In 1719, the governorate was divided into three provinces: Vyatka, Solikamsk, and Tobolsk. Simultaneously, Yarensky Uyezd with the administrative centre of Yarensk was moved from Siberia Governorate to Archangelgorod Governorate.

In 1724, Tobolsk Province was split into Yeniseysk, Irkutsk, and Tobolsk Provinces.

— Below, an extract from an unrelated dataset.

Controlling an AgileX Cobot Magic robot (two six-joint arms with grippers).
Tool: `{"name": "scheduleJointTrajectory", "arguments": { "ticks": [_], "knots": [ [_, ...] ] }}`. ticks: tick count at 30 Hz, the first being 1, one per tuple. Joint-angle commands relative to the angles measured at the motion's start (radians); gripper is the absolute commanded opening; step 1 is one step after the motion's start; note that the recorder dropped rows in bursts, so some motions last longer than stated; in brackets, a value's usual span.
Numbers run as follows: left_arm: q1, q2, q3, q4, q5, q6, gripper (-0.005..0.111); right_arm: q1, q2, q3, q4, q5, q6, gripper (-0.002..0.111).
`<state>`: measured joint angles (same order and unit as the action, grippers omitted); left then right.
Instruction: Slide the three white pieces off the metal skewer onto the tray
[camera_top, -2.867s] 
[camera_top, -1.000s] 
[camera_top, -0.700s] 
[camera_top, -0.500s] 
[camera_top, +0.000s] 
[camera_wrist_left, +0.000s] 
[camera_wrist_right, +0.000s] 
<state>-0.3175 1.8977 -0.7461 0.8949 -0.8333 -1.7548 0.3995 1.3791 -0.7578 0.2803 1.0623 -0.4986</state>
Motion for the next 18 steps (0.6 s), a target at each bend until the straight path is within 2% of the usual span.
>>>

In 1727, Vyatka and Solikamsk Provinces were transferred to Kazan Governorate.

In 1736, Okhotsky Uyezd was split off from Yakutsky Uyezd. In the same year, Siberia Governorate was split into two independent areas: Siberia Province, which consisted of the former Tobolsk and Yeniseysk Provinces, under the authority of the governor (posted in Tobolsk), and Irkutsk Province. In 1737, the areas in the South Urals were organised into Iset Province with the centre in the town of Shadrinsk, and the province was transferred into Orenburg Governorate. In 1764, Irkutsk Governorate was established in place of the former Irkutsk Province.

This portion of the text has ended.